Statistical analysis
The numeric data was gathered in Microsoft Excel (Microsoft, Redmond, WA, USA). Normality was examined using the D’Agostino and Pearson normality test. Mean values were compared applying Student’s two-sided unpaired t-test, or Mann–Whitney U test, when appropriate. Correlation between parameters were evaluated calculating Pearson or Spearman correlation factors when appropriate; univariate logistic regression analyses were performed using Prism 9 for Mac (GraphPad, La Jolla, CA, USA), reporting coefficients, the standard error, Tjur’s pseudo R2, and p-value of the log-likelihood ratio. In the results section of this article, numeric results are presented as “mean ± standard deviation” or as “median (confidence level of the median (CL))” when appropriate. In addition, sensitivity and specificity were calculated, receiver-operator characteristic (ROC) curves were plotted and the area under the ROC curve (AUC) was measured for both SLP and OCT diagnostic techniques. In general, statistical significance was assumed for p < 0.05.
Results
Patients characteristics
SLP and OCT results of 105 children aged 4.1 to 18.2 (mean 11.6 ± 3.1) years were analysed. 43.8% (n = 46) were 10 years old or younger at the time of examination. In the study population, female gender was slightly underrepresented with 44.8% (n = 47); 22 children (21%) were previously diagnosed with glaucoma, 10 of them (45.5%) were younger than 10 years. With 8 participants (36.4%) each, the main cause of glaucoma in our cohort was juvenile open-angle glaucoma and “glaucoma associated with acquired conditions” (including 5 patients (22.7%) with glaucoma following cataract surgery); 4 patients (18.2%) had a primary congenital glaucoma. The detailed distribution of aetiologies of glaucoma is represented in Fig. 1. The median BCVA was 0.0 LogMAR (CL control 95.2%; CL glaucoma 98.3%). The mean IOP was 14.0 ± 2.5 mm Hg for glaucoma patients and 14.9 ± 3.4 mm Hg in the control group (p = 0.0002). Antiglaucomatous therapy in the glaucoma group consisted of a median of 3 (CL 98.3%) topical and/or systemic antiglaucomatous agents.
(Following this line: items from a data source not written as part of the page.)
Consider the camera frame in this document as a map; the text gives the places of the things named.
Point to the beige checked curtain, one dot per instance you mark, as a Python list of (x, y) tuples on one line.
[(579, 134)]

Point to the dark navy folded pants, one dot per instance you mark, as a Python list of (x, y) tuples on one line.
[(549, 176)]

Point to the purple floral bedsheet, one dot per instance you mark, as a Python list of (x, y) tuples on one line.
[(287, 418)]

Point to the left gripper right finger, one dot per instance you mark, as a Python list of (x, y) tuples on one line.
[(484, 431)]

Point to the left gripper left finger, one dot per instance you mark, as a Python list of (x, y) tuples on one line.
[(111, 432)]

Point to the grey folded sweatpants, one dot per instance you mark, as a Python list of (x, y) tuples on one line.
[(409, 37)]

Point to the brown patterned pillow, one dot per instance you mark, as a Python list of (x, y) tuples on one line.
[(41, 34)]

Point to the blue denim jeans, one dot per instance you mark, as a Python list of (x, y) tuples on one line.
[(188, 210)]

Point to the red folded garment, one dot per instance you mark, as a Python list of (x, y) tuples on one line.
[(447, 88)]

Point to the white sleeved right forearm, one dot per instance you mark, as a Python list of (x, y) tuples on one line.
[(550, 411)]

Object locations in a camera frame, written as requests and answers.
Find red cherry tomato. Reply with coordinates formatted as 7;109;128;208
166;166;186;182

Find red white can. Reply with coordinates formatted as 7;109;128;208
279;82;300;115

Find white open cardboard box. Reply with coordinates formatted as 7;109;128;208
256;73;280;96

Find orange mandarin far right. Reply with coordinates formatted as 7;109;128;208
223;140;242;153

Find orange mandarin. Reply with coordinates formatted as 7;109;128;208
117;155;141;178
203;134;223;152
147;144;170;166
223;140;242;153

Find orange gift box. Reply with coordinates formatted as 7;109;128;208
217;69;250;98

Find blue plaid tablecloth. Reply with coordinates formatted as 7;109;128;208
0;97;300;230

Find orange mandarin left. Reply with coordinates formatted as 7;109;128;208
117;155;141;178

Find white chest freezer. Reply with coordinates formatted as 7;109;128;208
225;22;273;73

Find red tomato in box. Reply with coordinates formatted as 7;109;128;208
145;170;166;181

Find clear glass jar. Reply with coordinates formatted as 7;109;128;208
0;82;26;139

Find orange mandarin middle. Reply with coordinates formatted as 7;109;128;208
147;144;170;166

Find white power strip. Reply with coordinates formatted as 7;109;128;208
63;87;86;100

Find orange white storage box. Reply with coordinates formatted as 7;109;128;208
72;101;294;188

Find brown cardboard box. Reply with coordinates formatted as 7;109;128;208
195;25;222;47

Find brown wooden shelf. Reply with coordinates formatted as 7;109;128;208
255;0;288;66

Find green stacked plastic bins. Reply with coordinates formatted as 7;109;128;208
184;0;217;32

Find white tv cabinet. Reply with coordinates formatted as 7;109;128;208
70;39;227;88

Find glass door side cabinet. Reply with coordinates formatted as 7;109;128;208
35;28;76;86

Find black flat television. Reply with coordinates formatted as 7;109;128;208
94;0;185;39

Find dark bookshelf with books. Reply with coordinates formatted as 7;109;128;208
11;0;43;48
The mean deviation of static automated perimetry was − 3.7 ± 4.2 dB for glaucoma patients and − 3.1 ± 4.5 dB in controls (p = 0.30). Further epidemiologic data are shown in Table 1.
Table 1.
Patients | (n) | 105 |
---|---|---|
Gender | male:female % (n) | 55.2:44.8% (58:47) |
Diagnosis | glaucoma:controls % (n) | 21.0:79.0% (22:83) |
Eye | right:left % (n) | 92.4:7.6% (97:8) |
Age | mean ± SD (y) | 11.6 ± 3.1 |
glaucoma | 11.7 ± 3.7 | |
controls | 11.5 ± 3.8 | |
BCVA | median (95% CL) (LogMAR) | 0.0 (96.9%) |
IOP | mean ± SD (mm Hg) | 14.7 ± 3.3 |
glaucoma | 14.0 ± 2.5 | |
controls | 14.9 ± 3.4 | |
SAP (mean deviation) | mean ± SD (dB) | − 3.2 ± 4.4 |
glaucoma | − 3.7 ± 4.2 | |
controls | − 3.1 ± 4.5 | |
Follow-up time | mean ± SD (m) | 16.7 ± 16.4 |
The table shows the main characteristics of patients included in the present study. BCVA, best-corrected visual acuity; IOP, intraocular pressure; SD, standard deviation; CL, confidence level of the median; y, years; m, months; mm Hg, millimetre of mercury; SAP, static automated perimetry; dB, decibel
Measurements of the pRNFL thickness with OCT and SLP
First, both instruments’ pRNFL thickness measurements of glaucoma patients and healthy controls were compared. As expected, OCT results revealed a significantly thinner pRNFL in glaucoma patients compared to controls (Table 2). In particular, this was found for total pRNFL thickness as well as in the superior, nasal, and inferior sectors but not in the temporal (e.g., total average thickness: glaucoma: 79.9 ± 19.4 µm; controls: 98.3 ± 7.7 µm; p < 0.001). Using SLP, no significant difference of pRNFL thickness was visible between both groups (e.g., total average thickness: glaucoma: 49.7 ± 7.9 µm; controls: 52.8 ± 6.0 µm; p = 0.30) except for the inferior quadrant (glaucoma: 60.8 ± 12.6; controls: 67.8 ± 7.6; p = 0.011).
Table 2.
pRNFL thickness | |||
---|---|---|---|
Glaucoma mean ± SD (µm) |
Controls mean ± SD (µm) |
p-value | |
SLP | |||
Total average | 49.7 ± 7.9 | 52.8 ± 6.0 | 0.30 |
Superior | 58.8 ± 12.3 | 63.0 ± 8.0 | 0.14 |
Nasal | 33.2 ± 8.5 | 33.6 ± 10.2 | 0.52 |
Inferior | 60.8 ± 12.6 | 67.8 ± 7.6 | 0.011 |
Temporal | 24.7 ± 13.0 | 19.9 ± 9.7 | 0.53 |
OCT | |||
Total average | 79.9 ± 19.4 | 98.3 ± 7.7 | < 0.001 |
Superior | 90.8 ± 33.2 | 121.7 ± 14.7 | < 0.001 |
Nasal | 58.3 ± 16.7 | 75.7 ± 13.0 | < 0.001 |
Inferior | 93.0 ± 31.8 | 126.2 ± 13.6 | < 0.001 |
Temporal | 67.2 ± 18.5 | 70.2 ± 9.3 | 0.59 |
The table shows the mean thickness of peripapillary retinal nerve fibre layer (pRNFL) thickness measured by scanning laser polarimetry (SLP) and optical coherence tomography (OCT). SD, standard deviation. Statistically significant results when p < 0.05 (bold and underlined)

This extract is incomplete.